These new worldview approaches to the study of the natural-scientific picture of the world had a significant impact both on the specific nature of knowledge in certain branches of natural science and on understanding the nature of scientific revolutions in natural science. But it is precisely with the revolutionary transformations in natural science that the change in ideas about the picture of the world is connected.

To the greatest extent, changes in the nature of concrete knowledge have affected the sciences that study living nature. The transition from research at the cellular level to the molecular level was marked by major discoveries in biology related to the deciphering of the genetic code, the revision of previous views on the evolution of living organisms, the clarification of old and the emergence of new hypotheses of the origin of life, and much more. Such a transition became possible as a result of the interaction of various natural sciences, the widespread use in biology of the exact methods of physics, chemistry, informatics and computer technology.

In turn, living systems served as a natural laboratory for chemistry, the experience of which scientists sought to embody in their research on the synthesis of complex compounds.
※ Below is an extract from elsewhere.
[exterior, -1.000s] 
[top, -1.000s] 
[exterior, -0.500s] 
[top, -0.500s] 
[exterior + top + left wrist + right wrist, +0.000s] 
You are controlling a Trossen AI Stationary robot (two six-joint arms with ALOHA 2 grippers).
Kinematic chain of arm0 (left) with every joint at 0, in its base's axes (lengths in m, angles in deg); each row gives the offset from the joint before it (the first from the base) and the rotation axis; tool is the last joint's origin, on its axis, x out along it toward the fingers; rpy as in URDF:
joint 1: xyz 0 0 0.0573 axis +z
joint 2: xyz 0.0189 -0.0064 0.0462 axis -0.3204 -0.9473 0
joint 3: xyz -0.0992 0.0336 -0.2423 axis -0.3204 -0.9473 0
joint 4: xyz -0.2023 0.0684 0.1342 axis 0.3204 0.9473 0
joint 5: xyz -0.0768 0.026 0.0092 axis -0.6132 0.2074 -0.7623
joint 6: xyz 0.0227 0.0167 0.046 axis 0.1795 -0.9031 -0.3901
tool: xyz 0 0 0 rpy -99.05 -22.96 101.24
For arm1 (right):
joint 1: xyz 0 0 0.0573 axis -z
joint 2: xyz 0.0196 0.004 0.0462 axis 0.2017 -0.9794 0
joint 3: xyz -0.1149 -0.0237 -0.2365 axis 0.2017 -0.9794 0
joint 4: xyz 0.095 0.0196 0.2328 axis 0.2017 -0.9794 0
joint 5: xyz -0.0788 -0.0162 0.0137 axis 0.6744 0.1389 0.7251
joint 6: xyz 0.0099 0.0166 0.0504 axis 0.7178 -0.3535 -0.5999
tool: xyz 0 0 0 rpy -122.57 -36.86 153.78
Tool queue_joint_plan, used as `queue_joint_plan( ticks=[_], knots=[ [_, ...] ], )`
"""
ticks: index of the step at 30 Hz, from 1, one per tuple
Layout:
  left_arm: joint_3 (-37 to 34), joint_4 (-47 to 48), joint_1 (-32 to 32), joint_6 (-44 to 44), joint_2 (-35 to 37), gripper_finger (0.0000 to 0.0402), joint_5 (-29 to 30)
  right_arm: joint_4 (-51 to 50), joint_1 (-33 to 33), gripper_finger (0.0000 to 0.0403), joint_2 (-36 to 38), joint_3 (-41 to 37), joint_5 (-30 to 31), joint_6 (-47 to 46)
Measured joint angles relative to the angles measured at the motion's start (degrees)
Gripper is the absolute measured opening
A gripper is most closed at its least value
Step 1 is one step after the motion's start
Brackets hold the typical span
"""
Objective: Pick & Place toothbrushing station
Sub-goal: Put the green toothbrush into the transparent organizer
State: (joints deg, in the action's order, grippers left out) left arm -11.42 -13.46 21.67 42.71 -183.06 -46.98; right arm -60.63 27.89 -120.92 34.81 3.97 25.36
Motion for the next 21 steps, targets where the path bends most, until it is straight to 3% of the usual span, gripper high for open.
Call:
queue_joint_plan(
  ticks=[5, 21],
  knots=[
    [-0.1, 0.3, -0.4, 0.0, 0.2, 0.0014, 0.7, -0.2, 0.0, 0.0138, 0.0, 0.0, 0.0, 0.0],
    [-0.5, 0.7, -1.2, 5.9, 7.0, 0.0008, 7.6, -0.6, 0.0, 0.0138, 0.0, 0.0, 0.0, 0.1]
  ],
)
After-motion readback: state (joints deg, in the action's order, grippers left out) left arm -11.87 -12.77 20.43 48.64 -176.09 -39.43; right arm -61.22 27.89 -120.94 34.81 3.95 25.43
The teachings and principles of biology seem to have influenced physics to no lesser extent. Indeed, as we will show in subsequent chapters, the concept of closed systems and their evolution towards disorder and destruction was in clear contradiction with Darwin's evolutionary theory, which proved that in living nature new species of plants and animals arise, their improvement and adaptation to environment. This contradiction was resolved due to the emergence of non-equilibrium thermodynamics, based on new fundamental concepts of open systems and the principle of irreversibility.

The advancement of biological problems to the forefront of natural science, as well as the special specificity of living systems, gave rise to a number of scientists to declare a change in the leader of modern natural science. If earlier physics was considered such an undisputed leader, now biology is increasingly acting as such. The basis of the structure of the surrounding world is now recognized not as a mechanism and a machine, but as a living organism. However, numerous opponents of such a view, not without reason, declare that since a living organism consists of the same molecules, atoms, elementary particles and quarks, physics should still remain the leader of natural science.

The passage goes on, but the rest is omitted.